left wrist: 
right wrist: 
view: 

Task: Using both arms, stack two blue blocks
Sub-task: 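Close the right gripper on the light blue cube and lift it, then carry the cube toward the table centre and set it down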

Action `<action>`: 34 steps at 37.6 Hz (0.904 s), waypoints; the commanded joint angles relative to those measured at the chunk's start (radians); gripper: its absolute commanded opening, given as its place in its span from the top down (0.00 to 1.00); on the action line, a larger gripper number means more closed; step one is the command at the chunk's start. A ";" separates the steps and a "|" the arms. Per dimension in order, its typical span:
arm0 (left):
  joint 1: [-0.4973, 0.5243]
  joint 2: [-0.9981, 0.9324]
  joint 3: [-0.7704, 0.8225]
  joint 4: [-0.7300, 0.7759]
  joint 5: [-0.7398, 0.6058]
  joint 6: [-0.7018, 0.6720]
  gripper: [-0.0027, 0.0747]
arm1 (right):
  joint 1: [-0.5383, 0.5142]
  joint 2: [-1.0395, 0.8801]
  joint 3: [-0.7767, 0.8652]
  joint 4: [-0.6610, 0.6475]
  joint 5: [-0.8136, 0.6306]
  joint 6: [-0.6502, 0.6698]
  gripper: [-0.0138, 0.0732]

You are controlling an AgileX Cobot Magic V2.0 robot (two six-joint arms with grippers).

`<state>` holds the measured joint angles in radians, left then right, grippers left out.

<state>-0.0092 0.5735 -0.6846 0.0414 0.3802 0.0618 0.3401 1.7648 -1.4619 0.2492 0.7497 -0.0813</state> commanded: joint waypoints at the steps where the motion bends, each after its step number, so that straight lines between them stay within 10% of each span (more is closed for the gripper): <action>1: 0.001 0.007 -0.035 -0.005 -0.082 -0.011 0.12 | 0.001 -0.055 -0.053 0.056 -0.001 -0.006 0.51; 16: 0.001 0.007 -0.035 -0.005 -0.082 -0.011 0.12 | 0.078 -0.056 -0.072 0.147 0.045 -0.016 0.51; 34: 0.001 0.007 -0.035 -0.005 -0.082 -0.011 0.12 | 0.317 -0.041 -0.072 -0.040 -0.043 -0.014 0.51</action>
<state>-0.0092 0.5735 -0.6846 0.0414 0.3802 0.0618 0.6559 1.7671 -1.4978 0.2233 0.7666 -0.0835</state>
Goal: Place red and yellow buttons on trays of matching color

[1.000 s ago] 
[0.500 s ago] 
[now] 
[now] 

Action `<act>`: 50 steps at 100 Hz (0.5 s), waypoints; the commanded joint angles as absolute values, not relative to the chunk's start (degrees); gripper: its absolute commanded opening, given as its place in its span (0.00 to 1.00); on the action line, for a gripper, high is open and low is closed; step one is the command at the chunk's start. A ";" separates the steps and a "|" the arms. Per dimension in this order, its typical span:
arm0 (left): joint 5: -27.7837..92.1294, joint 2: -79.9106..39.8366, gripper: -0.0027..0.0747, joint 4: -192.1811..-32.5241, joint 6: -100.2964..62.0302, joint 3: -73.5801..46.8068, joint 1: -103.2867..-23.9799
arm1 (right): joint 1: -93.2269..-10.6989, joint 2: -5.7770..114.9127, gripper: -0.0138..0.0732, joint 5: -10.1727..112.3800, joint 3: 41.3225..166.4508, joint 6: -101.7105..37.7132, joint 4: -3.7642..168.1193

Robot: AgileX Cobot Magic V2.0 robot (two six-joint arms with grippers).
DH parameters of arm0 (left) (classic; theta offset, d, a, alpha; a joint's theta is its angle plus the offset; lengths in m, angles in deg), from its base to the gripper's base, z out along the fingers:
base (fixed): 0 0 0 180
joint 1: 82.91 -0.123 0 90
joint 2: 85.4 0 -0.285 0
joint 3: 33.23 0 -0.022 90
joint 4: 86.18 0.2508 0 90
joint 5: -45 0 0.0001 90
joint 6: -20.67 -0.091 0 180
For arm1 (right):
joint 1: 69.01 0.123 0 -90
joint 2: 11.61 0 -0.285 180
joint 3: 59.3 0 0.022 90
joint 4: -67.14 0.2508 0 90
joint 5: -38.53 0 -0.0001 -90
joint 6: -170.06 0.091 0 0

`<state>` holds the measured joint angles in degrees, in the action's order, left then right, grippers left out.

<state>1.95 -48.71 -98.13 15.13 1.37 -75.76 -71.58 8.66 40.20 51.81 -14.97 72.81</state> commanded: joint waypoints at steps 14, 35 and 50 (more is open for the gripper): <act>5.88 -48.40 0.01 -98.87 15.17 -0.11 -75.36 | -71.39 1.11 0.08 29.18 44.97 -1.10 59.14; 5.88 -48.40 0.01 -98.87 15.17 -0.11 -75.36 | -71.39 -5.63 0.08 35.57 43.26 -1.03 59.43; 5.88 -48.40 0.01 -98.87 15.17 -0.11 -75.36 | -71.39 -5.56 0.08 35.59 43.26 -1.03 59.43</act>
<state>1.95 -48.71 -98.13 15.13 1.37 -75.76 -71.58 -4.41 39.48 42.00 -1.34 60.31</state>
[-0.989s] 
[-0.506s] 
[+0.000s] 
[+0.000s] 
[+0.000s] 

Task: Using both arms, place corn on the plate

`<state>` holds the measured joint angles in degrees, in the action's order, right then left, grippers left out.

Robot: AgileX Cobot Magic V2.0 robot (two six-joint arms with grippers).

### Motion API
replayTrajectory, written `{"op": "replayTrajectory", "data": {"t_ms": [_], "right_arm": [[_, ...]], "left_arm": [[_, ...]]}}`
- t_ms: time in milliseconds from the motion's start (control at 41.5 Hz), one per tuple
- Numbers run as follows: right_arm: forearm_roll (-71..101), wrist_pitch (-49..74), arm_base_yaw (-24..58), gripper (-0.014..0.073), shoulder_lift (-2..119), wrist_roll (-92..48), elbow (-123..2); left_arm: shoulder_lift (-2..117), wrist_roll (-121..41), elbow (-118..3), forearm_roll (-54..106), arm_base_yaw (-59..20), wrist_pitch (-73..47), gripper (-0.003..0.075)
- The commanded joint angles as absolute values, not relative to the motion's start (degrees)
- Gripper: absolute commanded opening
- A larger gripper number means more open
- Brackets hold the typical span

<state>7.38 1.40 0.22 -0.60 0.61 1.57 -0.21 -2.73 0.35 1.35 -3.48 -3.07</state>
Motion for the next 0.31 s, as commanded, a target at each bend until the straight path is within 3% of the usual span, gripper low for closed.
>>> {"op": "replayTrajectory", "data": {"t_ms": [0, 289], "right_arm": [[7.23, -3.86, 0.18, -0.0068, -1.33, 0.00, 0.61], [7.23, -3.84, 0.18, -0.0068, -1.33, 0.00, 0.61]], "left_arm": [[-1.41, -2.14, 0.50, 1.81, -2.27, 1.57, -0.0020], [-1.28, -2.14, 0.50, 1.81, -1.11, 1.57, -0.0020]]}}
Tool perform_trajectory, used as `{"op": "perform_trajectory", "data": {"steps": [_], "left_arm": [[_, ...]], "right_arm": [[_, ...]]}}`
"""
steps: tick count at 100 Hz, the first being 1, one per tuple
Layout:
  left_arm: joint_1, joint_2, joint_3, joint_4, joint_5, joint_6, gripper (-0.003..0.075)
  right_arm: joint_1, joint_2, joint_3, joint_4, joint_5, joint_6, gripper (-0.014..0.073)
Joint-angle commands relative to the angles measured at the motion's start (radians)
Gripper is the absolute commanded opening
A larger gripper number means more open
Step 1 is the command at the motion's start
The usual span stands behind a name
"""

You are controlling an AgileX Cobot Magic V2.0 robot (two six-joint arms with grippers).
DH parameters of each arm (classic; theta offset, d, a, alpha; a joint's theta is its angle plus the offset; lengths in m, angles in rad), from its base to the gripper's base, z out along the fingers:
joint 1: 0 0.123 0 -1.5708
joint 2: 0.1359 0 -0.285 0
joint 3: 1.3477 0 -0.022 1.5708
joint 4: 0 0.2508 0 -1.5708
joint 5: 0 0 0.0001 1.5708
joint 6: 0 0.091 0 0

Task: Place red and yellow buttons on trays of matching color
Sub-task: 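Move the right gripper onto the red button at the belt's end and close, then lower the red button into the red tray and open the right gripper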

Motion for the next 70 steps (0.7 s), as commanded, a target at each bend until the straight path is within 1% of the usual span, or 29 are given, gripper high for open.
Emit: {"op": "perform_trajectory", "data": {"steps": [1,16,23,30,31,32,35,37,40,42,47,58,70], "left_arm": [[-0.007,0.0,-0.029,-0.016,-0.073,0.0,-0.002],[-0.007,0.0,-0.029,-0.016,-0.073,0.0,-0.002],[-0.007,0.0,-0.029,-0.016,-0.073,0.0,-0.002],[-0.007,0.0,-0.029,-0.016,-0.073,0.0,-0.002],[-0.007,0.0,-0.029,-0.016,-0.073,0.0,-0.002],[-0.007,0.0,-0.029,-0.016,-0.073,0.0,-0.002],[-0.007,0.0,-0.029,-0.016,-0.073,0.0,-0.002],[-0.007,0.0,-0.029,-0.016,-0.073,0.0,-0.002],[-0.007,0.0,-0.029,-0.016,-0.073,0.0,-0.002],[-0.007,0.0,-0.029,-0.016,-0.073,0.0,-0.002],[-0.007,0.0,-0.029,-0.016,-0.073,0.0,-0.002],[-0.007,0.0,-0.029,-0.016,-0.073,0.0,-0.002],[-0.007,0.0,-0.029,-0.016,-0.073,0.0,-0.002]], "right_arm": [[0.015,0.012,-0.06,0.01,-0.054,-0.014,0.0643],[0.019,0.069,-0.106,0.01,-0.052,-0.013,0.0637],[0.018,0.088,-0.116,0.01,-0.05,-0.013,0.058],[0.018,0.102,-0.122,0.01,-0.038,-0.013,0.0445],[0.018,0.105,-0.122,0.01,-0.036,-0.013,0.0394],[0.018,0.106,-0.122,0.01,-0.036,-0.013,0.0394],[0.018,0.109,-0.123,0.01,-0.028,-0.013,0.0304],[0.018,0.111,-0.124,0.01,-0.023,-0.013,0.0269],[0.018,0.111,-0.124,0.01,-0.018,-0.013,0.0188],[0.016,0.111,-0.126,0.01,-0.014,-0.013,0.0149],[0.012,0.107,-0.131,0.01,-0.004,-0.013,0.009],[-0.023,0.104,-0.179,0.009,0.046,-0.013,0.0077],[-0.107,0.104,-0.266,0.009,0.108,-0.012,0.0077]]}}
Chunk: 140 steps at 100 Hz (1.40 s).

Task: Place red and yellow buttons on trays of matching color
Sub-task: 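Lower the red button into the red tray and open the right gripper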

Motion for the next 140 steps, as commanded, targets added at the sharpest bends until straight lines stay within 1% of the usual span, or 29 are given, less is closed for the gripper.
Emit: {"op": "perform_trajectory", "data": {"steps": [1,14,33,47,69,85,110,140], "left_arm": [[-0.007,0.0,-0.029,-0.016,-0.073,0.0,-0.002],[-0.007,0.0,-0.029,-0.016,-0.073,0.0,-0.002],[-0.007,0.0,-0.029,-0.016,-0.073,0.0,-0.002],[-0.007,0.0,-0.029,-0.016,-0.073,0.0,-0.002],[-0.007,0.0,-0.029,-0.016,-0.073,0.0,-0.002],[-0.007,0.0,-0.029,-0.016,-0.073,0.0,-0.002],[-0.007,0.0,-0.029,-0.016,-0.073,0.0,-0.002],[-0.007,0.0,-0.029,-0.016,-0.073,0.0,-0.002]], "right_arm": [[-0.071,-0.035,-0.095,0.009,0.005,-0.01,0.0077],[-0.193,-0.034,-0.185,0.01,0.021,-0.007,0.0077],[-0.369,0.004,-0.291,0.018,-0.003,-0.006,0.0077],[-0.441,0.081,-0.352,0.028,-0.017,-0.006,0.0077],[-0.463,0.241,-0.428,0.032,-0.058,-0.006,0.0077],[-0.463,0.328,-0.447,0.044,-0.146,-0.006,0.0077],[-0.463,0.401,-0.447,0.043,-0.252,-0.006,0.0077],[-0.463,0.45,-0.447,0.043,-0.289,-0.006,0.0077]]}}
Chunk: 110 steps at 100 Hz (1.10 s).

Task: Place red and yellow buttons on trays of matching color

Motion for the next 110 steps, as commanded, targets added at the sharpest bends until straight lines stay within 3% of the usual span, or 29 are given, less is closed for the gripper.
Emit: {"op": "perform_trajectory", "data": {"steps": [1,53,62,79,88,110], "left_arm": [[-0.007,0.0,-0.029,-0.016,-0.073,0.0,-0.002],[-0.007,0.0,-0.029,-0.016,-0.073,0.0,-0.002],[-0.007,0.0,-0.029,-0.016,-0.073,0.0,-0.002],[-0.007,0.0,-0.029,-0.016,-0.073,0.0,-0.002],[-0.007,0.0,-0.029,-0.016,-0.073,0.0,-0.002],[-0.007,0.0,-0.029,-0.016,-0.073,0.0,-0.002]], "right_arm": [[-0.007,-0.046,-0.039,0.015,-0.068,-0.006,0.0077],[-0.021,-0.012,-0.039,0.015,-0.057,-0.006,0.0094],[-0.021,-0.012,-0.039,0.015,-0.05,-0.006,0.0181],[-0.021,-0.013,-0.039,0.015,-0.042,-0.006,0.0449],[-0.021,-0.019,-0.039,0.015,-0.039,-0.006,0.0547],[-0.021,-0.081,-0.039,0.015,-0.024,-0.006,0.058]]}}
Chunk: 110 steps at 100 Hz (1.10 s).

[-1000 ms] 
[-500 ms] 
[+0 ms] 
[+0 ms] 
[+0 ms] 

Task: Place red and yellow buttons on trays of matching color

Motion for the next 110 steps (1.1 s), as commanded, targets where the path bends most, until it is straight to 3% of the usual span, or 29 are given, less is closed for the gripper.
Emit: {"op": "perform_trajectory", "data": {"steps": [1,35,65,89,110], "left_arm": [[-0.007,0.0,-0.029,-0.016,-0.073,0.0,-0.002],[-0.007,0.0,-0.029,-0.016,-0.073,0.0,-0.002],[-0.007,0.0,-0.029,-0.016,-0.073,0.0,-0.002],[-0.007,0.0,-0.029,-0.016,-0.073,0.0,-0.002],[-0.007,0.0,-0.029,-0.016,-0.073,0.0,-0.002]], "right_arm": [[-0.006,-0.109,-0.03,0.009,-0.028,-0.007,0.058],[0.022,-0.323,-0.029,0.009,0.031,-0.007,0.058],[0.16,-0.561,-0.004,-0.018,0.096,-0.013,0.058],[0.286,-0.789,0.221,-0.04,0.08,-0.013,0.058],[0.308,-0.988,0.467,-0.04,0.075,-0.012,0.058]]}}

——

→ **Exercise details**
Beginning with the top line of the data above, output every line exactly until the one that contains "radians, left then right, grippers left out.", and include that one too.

→ **Expected answer**
left wrist: 
right wrist: 
view: 

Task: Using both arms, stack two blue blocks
Sub-task: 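Close the right gripper on the light blue cube and lift it, then carry the cube toward the table centre and set it down
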
Action `<action>`: 34 steps at 37.6 Hz (0.904 s), waypoints; the commanded joint angles relative to those measured at the chunk's start (radians); gripper: its absolute commanded opening, given as its place in its span from the top down (0.00 to 1.00); on the action line, a larger gripper number means more closed; step one is the command at the chunk's start. A ";" separates the steps and a "|" the arms. Per dimension in order, its typical span:
arm0 (left):
  joint 1: [-0.4973, 0.5243]
  joint 2: [-0.9981, 0.9324]
  joint 3: [-0.7704, 0.8225]
  joint 4: [-0.7300, 0.7759]
  joint 5: [-0.7398, 0.6058]
  joint 6: [-0.7018, 0.6720]
  gripper: [-0.0027, 0.0747]
arm1 (right):
  joint 1: [-0.5383, 0.5142]
  joint 2: [-1.0395, 0.8801]
  joint 3: [-0.7767, 0.8652]
  joint 4: [-0.6610, 0.6475]
  joint 5: [-0.8136, 0.6306]
  joint 6: [-0.6502, 0.6698]
  gripper: [-0.0138, 0.0732]

You are controlling an AgileX Cobot Magic V2.0 robot (two six-joint arms with grippers).

`<state>` holds the measured joint angles in radians, left then right, grippers left out.

Nothing else remains to be done for this exercise.